- Data extracted from a collection
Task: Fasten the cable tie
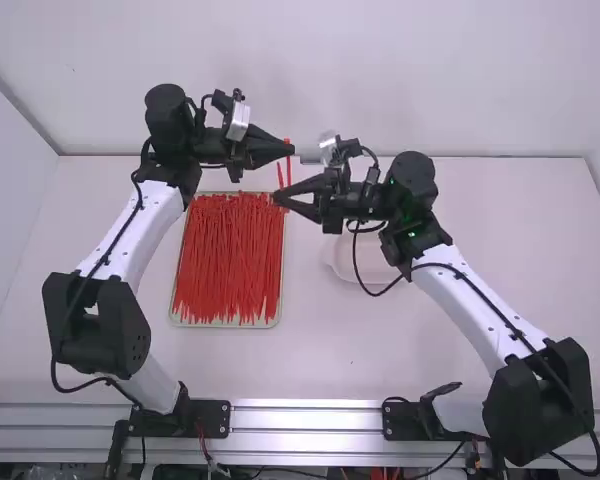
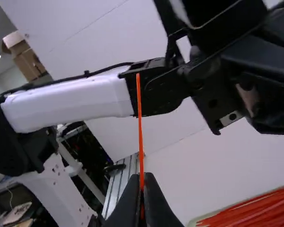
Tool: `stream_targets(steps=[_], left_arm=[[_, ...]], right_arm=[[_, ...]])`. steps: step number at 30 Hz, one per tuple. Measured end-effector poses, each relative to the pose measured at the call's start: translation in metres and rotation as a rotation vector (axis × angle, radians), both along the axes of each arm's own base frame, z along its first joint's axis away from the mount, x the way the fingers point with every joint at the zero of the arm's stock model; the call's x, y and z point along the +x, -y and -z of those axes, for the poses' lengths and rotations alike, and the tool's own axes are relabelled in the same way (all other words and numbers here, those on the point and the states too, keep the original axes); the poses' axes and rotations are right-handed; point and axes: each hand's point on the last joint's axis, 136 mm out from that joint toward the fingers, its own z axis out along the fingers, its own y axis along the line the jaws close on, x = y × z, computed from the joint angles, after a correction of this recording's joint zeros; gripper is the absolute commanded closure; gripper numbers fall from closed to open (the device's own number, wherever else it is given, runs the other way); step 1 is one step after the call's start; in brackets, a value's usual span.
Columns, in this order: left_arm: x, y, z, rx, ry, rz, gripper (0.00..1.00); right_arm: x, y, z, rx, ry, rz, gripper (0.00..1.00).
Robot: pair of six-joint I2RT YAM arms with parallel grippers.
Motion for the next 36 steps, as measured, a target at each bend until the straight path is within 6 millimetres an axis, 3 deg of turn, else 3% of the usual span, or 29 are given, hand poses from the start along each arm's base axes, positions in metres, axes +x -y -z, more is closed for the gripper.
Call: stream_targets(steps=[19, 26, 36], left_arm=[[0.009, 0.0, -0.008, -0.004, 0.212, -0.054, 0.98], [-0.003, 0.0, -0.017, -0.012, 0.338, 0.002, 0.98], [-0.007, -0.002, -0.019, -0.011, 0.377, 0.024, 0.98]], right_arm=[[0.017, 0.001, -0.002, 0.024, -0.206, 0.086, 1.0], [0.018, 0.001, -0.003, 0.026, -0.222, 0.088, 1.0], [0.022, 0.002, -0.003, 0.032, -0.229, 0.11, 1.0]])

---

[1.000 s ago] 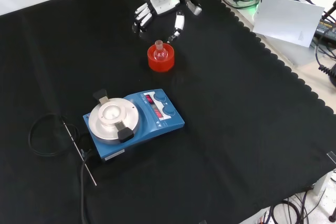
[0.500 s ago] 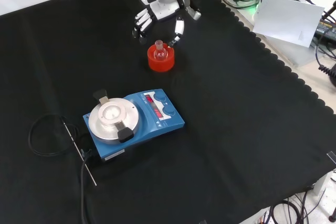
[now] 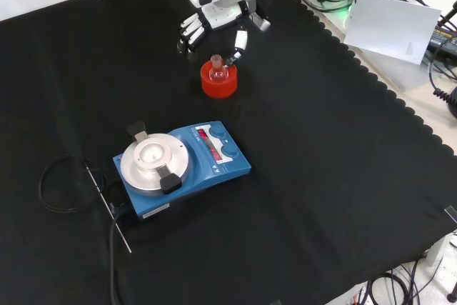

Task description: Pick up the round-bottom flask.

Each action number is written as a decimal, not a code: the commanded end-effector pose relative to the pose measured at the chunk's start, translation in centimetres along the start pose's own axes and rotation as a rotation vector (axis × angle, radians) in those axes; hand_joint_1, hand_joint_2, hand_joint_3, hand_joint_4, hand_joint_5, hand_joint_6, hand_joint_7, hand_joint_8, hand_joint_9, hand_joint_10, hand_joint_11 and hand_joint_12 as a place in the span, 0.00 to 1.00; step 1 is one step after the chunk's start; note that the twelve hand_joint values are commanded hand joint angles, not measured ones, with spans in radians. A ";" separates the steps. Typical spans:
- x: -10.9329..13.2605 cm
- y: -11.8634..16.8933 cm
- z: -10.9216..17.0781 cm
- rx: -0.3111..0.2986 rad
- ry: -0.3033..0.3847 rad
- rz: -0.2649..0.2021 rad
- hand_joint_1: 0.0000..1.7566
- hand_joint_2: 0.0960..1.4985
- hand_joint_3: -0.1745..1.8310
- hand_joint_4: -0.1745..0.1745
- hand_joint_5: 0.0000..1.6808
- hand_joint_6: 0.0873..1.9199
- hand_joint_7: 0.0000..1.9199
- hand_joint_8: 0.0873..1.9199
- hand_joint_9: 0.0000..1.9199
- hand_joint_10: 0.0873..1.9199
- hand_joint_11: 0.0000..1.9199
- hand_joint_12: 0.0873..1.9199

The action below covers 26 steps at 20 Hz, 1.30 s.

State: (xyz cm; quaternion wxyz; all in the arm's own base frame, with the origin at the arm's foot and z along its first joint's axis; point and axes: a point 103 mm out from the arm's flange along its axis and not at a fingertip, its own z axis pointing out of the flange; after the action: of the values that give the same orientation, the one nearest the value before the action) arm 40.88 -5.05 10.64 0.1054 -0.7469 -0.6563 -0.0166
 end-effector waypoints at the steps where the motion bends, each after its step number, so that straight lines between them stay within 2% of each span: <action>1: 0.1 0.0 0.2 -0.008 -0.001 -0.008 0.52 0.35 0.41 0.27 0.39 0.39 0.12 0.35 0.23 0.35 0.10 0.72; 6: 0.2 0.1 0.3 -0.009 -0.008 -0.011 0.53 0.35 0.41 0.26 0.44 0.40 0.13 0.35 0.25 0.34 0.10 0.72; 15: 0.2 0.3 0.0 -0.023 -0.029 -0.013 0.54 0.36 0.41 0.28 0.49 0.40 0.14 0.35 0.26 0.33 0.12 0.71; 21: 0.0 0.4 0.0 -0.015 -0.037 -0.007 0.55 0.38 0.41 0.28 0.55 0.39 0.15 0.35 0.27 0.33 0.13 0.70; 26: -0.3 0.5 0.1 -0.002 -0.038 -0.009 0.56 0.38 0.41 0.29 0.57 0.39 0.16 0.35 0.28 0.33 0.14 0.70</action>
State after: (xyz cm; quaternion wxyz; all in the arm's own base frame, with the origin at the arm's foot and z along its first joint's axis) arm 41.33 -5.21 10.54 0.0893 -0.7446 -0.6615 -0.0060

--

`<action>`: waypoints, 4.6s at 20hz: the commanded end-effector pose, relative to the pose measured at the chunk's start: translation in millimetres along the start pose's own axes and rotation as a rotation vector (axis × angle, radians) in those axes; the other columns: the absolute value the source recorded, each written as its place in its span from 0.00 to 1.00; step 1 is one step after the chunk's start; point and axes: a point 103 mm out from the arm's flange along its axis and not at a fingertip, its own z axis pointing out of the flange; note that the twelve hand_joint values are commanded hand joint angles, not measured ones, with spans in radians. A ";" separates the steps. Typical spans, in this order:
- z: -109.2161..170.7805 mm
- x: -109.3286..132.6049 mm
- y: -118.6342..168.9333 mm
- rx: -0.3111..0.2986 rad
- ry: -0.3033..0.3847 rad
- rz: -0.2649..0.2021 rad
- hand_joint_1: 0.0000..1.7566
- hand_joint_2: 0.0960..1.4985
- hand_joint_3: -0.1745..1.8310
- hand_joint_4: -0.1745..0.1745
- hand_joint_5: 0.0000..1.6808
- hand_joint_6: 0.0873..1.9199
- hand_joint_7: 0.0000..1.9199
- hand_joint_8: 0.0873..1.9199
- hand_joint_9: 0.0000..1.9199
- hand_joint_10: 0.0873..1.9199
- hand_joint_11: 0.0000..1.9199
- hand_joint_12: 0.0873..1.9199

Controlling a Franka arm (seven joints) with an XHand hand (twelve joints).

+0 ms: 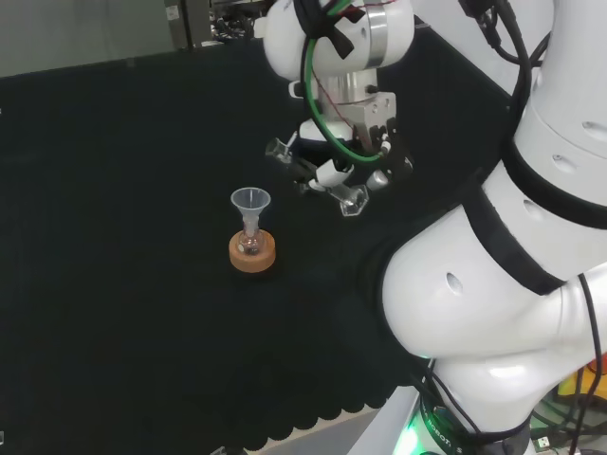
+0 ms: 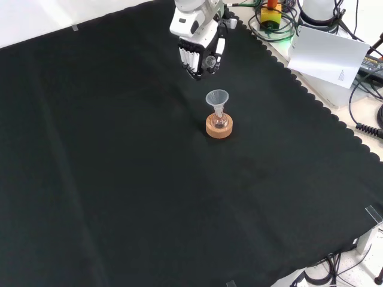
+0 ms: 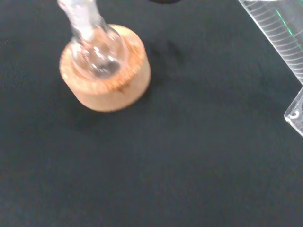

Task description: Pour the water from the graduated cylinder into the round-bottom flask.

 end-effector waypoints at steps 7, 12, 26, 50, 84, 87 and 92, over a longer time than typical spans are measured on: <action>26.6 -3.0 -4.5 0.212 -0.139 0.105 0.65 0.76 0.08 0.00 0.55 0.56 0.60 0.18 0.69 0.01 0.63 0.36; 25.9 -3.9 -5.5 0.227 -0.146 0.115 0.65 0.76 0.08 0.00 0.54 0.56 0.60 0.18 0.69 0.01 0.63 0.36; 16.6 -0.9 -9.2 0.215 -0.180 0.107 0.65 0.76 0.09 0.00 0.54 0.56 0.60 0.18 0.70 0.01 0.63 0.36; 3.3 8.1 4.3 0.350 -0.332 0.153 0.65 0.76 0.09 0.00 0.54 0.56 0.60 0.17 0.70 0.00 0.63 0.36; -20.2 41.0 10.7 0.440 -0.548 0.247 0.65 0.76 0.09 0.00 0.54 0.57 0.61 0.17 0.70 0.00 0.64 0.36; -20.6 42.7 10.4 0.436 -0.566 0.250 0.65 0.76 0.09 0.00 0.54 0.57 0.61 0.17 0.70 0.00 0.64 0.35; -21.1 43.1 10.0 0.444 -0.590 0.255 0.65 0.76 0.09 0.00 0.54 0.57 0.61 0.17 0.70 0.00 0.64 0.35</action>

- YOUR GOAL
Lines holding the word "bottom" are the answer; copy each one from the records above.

- REPLY
Task description: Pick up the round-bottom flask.
Task description: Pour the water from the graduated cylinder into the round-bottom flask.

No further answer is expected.